West Bengal Chief Minister Mamata Banerjee attended a special screening of the film at the Satyajit Ray Film and Television Institute at 6 pm. Dev informed in an interview that the event was planned when he met Banerjee at her residence. When he asked her if she has watched any of his films including the then running Khokababu, she agreed to watch it. Although initially planned at the Nandan, the venue was later shifted to Satyajit Ray Film and Television Institute as Nandan was booked. She praised Dev's physique and dancing after the screening.

==Soundtrack==

The music of the film has been composed by Rishi Chanda, Priyo Chatterjee and Savvy. The lyrics have been penned by Gautam Sushmit, Prasen, Savvy and Riddhi.

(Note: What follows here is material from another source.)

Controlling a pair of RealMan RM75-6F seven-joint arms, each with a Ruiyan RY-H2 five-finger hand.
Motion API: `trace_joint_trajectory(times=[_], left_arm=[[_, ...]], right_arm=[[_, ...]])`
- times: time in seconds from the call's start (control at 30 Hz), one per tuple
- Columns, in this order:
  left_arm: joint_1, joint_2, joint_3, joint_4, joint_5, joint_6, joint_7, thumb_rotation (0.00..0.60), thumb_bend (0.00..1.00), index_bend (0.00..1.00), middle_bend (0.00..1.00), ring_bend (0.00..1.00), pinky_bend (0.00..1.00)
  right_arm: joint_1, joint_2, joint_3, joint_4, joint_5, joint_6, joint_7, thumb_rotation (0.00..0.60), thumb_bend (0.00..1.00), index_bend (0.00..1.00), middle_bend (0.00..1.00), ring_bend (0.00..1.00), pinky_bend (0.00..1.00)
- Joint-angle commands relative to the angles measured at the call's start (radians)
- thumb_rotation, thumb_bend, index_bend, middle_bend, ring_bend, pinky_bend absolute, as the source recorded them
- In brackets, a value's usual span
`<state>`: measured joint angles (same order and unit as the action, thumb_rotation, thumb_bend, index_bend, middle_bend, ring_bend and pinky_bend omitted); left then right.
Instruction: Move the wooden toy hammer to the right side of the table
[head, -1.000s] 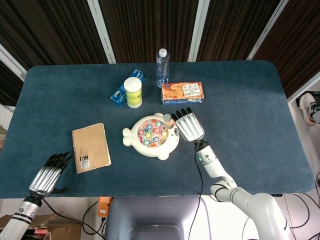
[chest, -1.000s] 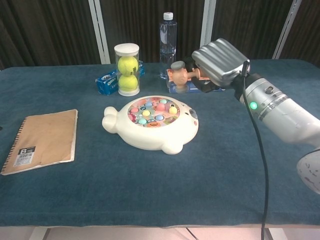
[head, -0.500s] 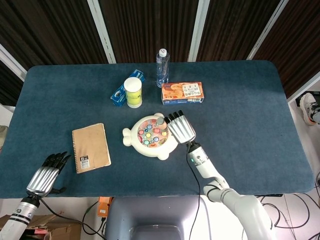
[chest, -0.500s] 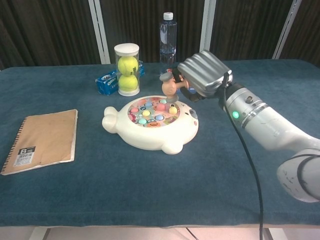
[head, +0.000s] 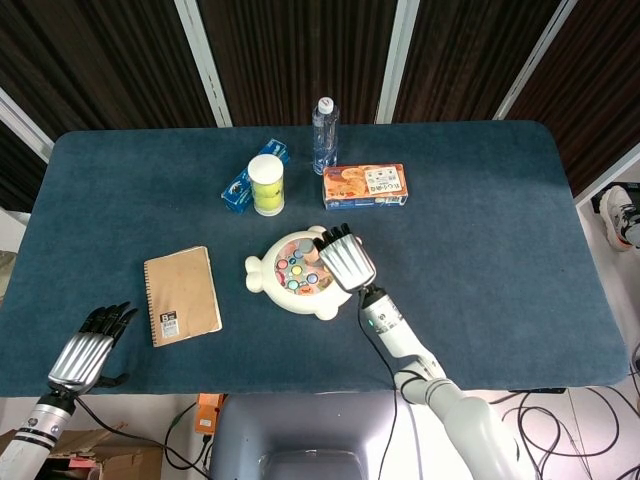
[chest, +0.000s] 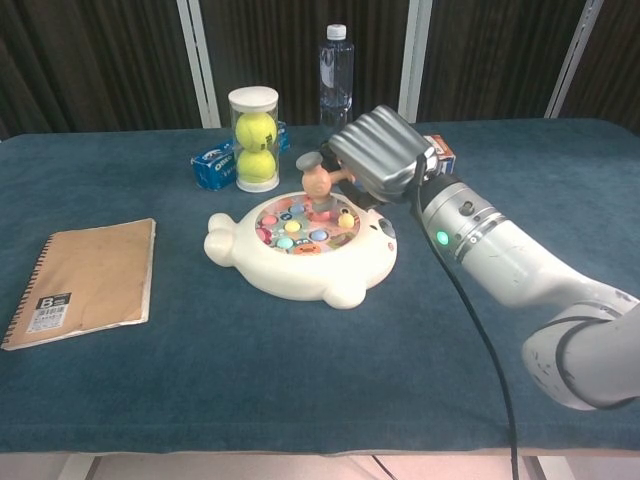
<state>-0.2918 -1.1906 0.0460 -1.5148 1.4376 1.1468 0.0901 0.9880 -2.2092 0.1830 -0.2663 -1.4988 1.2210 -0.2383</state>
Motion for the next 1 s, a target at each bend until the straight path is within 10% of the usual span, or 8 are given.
trace_joint_trajectory(times=[0.03,1.0], left_arm=[[0.0,0.0,0.001,0.001,0.0,-0.001,-0.001,0.6,0.12,0.0,0.0,0.0,0.08],[-0.003,-0.006,0.005,-0.001,0.011,-0.01,0.01,0.6,0.12,0.0,0.0,0.0,0.08]], right_arm=[[0.003,-0.007,-0.004,0.015,-0.001,0.008,-0.004,0.6,0.48,1.0,0.85,0.69,0.69],[-0.066,0.06,-0.041,0.008,-0.011,0.119,0.054,0.6,0.48,1.0,0.85,0.69,0.69]])
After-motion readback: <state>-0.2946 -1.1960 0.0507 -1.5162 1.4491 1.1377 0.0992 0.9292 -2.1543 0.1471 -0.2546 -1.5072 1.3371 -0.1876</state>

| No. | Title | Lyrics | Music | Singer(s) | Length |
|---|---|---|---|---|---|
| 1. | "Khokababu Title Track" | Gautam Sushmit | Rishi Chanda | Rishi Chanda | 3:21 |
| 2. | "Soniye Tu Janiye Tu" | Gautam Sushmit | Priyo Chatterjee | Zubeen Garg and June Banerjee | 4:15 |
| 3. | "Elo Melo" | Prasen | Rishi Chanda | Kunal Ganjawala | 4:13 |
| 4. | "Pyar Ka Jhatka" | Gautam Sushmit | Rishi Chanda | Mika Singh and Mamta Sharma | 3:39 |
| 5. | "Je Dese" | Gautam Sushmit | Rishi Chanda | Zubeen Garg and Mahalakshmi Iyer | 3:54 |
| 6. | "Mon Kande Pran Kande" | Gautam Sushmit | Rishi Chanda | Rishi Chanda and Roop Kumar Rathod | 1:49 |
| 7. | "Khoka Chalu Cheez" | Savvy and Riddhi | Savvy | Dev | 3:55 |

== Reception ==
=== Box office ===
Khokababu collected Rs ₹1.5 crore from its music release and ₹2 crore from the satellite rights before its release. After that it opened in the Bengal theatres and collected ₹30 lakhs on the first day. It collected ₹4 crore in 100 days.

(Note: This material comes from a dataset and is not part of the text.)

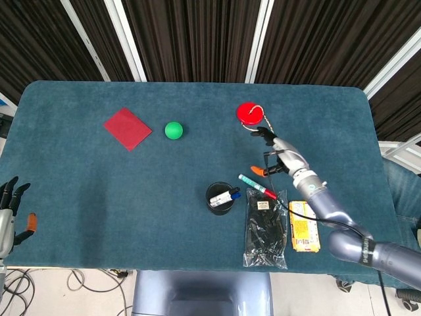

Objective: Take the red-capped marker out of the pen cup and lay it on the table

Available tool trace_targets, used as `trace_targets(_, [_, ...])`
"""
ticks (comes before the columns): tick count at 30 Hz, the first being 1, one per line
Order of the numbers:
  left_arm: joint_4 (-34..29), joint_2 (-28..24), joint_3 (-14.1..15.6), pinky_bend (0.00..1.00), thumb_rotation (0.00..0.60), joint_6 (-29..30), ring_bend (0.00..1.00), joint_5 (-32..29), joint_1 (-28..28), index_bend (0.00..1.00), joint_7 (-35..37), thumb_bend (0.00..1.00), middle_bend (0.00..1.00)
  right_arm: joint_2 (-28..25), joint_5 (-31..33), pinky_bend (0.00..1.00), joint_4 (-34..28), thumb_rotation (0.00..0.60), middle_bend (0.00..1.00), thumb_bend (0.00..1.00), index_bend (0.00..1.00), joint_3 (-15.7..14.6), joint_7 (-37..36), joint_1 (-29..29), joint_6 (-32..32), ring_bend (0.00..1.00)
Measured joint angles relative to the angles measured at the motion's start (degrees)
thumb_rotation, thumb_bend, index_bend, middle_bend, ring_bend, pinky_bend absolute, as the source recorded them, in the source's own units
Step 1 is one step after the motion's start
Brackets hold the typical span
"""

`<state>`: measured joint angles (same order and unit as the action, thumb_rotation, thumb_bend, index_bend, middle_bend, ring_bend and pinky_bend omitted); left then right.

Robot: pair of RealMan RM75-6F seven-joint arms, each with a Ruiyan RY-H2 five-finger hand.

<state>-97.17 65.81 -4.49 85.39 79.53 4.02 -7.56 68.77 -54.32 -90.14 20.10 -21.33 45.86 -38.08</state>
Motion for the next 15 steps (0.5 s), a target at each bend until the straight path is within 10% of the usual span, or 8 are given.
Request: trace_targets(15, [0.15, 0.45, -0.01, 0.00, 0.600, 0.62, 0.00, 0.52, -0.02, 0.14, -1.00, 0.48, 0.00, -11.76, -15.09, 0.17, -9.20, 0.600, 0.00, 0.28, 0.01, -8.34, 8.94, -19.10, -25.13, 0.00])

=== Critical reception ===
Khokababu opened with positive reviews from the critics. Roshini Mukherjee of The Times of India gave the film 3.5 stars out of 5 saying "Our advise, keep that logic behind, dig into a tub of corn and let Khokababu do the rest". Gomolo.com gave it 3/5 saying "Viewers will not be disappointed at all with Khokababu which is a complete masala film with all the necessary ingredients in it." Burrp gave it 4/5 stars saying "It is a very good movie to watch, it is complete paisa wasool, with solid comedy, stylish action sequences, good music, and great location."

== Release ==
The film was released in the theatres on 13 January 2012. It was premiered on television on 15 August 2018.

== Accolades ==

| Year | Award | Category | Result | Ref. |
|---|---|---|---|---|
| 2013 | 75th Bengal Film Journalists' Association Awards | Bengal Film Journalists' Association – Best Actor Award | Won |  |

== Sequel ==
A spiritual sequel to the film, titled Khoka 420 was released in 2013. It became a box office success, earning ₹8 crore at the end of its theatrical run.